» How to complete this task: Copy exactly the lines of the data below, beginning with the line with "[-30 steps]" and ending with the line with "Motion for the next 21". Pictures are to be omitted.

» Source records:
***
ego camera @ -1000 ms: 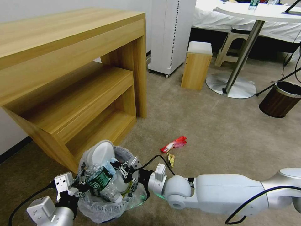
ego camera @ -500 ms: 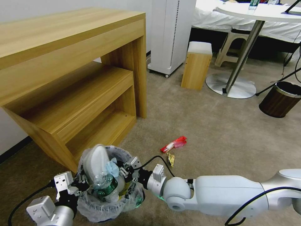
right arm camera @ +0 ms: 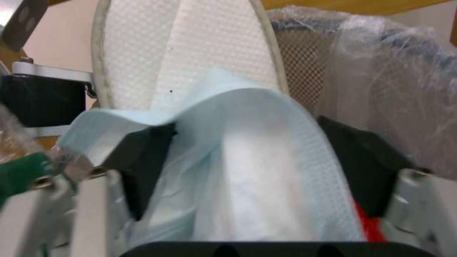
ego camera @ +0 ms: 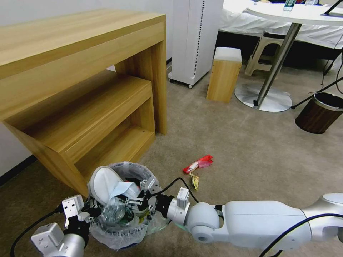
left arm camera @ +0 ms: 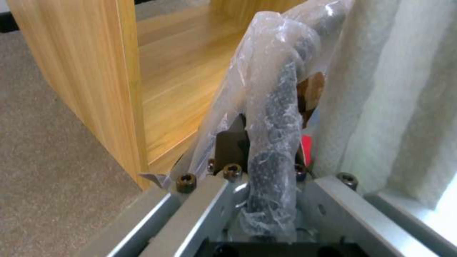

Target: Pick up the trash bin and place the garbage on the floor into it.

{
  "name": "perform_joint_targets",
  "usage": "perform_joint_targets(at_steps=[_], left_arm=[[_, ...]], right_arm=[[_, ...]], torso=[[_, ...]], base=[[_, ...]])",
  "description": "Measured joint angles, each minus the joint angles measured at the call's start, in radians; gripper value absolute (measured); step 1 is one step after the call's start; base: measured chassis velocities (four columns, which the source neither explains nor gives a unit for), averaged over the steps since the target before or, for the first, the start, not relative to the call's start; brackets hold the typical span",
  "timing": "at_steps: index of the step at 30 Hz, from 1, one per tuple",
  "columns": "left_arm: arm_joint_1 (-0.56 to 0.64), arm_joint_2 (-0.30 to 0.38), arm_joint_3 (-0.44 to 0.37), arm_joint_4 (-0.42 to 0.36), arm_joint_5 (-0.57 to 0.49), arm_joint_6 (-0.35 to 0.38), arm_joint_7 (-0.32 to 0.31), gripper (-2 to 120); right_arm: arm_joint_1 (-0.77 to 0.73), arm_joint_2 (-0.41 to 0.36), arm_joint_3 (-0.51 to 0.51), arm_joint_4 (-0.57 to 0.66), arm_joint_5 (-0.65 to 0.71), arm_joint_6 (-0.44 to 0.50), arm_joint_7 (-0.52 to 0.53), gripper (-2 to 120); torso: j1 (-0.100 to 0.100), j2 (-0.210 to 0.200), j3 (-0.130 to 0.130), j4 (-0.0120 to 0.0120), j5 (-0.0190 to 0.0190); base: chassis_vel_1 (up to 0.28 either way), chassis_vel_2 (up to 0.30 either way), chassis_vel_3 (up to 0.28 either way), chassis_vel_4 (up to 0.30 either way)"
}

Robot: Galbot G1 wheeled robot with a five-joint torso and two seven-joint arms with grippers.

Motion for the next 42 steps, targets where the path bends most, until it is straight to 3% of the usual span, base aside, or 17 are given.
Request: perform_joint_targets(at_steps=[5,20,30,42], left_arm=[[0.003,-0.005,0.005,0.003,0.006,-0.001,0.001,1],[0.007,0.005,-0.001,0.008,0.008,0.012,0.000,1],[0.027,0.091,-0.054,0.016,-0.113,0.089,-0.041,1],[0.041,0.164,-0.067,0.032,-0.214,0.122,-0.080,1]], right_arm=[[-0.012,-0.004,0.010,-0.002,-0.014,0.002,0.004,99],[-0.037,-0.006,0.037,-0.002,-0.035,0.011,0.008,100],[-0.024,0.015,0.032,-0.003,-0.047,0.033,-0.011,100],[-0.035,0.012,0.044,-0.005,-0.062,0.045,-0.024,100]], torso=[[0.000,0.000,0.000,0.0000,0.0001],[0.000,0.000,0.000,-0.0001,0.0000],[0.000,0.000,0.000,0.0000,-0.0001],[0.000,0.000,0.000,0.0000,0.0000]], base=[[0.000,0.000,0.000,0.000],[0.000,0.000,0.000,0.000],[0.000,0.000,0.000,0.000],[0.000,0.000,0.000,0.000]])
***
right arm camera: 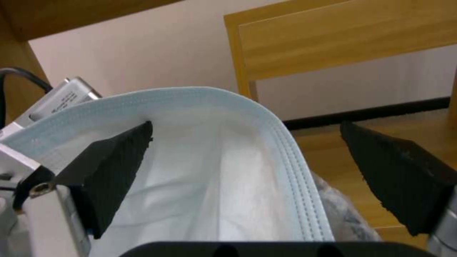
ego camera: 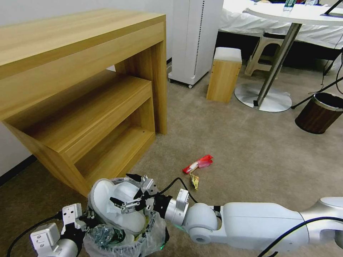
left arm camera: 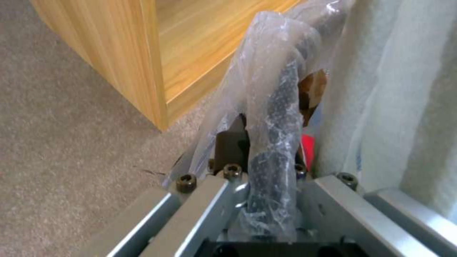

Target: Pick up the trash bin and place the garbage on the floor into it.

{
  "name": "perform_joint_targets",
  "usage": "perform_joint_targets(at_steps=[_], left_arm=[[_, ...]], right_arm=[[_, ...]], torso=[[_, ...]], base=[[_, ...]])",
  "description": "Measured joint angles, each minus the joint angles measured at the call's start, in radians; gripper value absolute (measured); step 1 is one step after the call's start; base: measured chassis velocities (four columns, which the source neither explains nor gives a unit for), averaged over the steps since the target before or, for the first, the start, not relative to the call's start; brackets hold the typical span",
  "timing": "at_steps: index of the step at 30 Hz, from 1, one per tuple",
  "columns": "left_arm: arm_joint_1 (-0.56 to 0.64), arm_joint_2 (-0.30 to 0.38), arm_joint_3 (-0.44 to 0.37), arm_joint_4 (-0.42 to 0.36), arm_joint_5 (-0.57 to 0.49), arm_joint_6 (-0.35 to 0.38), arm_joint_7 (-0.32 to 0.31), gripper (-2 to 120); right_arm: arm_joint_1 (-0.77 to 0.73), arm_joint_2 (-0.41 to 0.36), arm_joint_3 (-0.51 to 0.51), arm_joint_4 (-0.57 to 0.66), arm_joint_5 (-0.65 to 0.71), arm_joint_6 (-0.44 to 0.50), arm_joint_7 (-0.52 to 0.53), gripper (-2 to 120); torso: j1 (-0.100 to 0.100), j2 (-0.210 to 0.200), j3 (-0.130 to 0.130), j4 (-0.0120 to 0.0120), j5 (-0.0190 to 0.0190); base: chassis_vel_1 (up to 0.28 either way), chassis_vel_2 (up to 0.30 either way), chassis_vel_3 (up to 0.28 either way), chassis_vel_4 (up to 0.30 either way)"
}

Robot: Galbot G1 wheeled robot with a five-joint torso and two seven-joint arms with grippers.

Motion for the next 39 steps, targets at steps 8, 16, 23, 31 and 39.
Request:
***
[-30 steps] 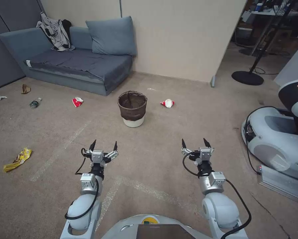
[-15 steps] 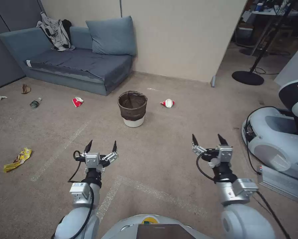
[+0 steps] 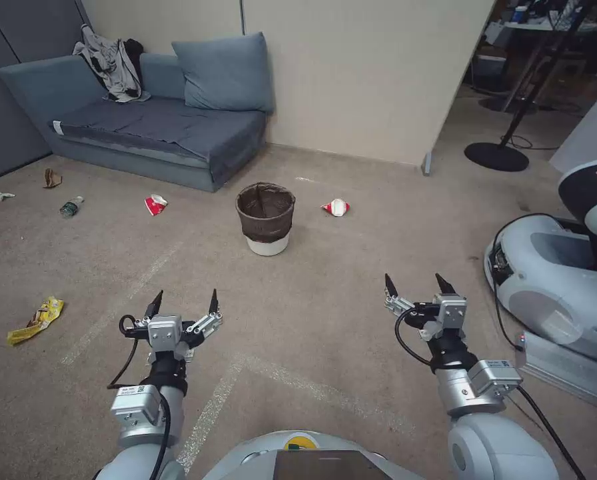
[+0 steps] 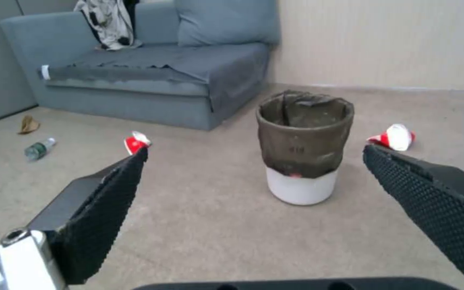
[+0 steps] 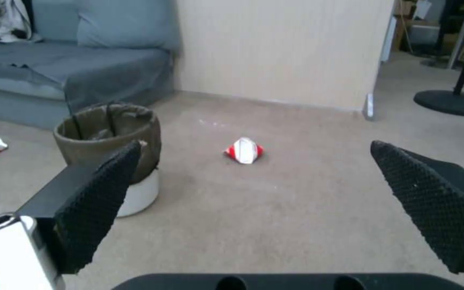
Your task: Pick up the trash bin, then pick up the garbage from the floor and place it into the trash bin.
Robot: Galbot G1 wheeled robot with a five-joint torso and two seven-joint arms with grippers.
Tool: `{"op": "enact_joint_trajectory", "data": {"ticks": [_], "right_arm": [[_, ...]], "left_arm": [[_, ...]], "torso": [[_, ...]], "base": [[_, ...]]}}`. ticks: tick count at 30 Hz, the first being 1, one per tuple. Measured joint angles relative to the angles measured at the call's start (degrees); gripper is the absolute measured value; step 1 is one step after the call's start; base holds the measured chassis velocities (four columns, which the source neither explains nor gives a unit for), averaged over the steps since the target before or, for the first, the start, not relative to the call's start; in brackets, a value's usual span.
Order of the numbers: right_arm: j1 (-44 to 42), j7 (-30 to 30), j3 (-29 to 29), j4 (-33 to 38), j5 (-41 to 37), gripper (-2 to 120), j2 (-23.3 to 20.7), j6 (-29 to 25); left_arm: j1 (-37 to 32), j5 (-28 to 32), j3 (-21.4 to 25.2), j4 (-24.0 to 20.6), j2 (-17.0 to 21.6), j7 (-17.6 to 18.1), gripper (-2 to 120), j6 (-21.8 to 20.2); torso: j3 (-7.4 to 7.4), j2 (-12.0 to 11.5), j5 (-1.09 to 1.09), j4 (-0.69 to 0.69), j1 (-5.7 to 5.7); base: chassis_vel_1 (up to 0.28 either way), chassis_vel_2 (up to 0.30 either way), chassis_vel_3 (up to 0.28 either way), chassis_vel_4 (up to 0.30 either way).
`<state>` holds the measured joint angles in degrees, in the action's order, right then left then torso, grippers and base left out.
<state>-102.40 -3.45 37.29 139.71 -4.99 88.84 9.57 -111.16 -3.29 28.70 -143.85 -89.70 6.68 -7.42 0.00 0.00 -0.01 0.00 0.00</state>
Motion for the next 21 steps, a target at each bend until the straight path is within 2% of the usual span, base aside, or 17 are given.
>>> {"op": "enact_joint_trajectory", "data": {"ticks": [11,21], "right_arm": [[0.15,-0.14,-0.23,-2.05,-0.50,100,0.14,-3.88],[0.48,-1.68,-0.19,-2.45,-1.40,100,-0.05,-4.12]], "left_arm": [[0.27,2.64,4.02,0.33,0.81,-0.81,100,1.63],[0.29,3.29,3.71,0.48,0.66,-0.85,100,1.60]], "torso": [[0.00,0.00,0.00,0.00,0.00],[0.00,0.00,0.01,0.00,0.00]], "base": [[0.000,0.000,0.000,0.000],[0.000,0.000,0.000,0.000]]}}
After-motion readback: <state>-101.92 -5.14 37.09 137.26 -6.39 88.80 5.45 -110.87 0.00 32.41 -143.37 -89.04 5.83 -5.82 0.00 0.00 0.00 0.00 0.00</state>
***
» Task answer:
[-30 steps] 
[-15 steps] 
[+0 steps] 
[+0 steps] 
[+0 steps] 
Your task: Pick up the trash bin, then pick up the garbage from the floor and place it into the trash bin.
Robot: Galbot G1 wheeled robot with a five-joint torso and two seven-joint arms with grippers.
Tool: `{"op": "enact_joint_trajectory", "data": {"ticks": [_], "right_arm": [[_, ...]], "left_arm": [[_, ...]], "torso": [[_, ...]], "base": [[_, ...]]}}`. ticks: tick count at 30 Hz, the first being 1, one per tuple. Measured joint angles relative to the angles measured at the call's start (degrees); gripper is the absolute measured value; step 1 is one step after the call's start; base holds the measured chassis velocities (four columns, which the source neither explains nor gives a unit for), averaged over the steps since the target before or, for the first, the start, not relative to the call's start; in brackets, a value's usual span.
Order of the numbers: right_arm: j1 (-44 to 42), j7 (-30 to 30), j3 (-29 to 29), j4 (-33 to 38), j5 (-41 to 37), gripper (-2 to 120), j2 (-23.3 to 20.7), j6 (-29 to 25); left_arm: j1 (-37 to 32), j5 (-28 to 32), j3 (-21.4 to 25.2), j4 (-24.0 to 20.6), j2 (-17.0 to 21.6), j7 (-17.6 to 18.1), gripper (-2 to 120), j6 (-21.8 to 20.2); torso: j3 (-7.4 to 7.4), j2 (-12.0 to 11.5), j5 (-1.09 to 1.09), j4 (-0.69 to 0.69), j1 (-5.7 to 5.7); base: chassis_vel_1 (up to 0.28 either way), chassis_vel_2 (up to 0.30 either way), chassis_vel_3 (up to 0.28 either way), chassis_vel_4 (up to 0.30 either way).
`<state>` holds the measured joint angles in degrees, in the action's order, right then left then torso, grippers and base left out.
<state>-102.40 -3.45 37.29 139.71 -4.99 88.84 9.57 -111.16 -3.29 28.70 -143.85 -89.70 6.68 -7.42 0.00 0.00 -0.01 0.00 0.00</state>
Motion for the next 21 steps, a target at each bend until the straight path is within 2% of the usual span, base aside, or 17 are given.

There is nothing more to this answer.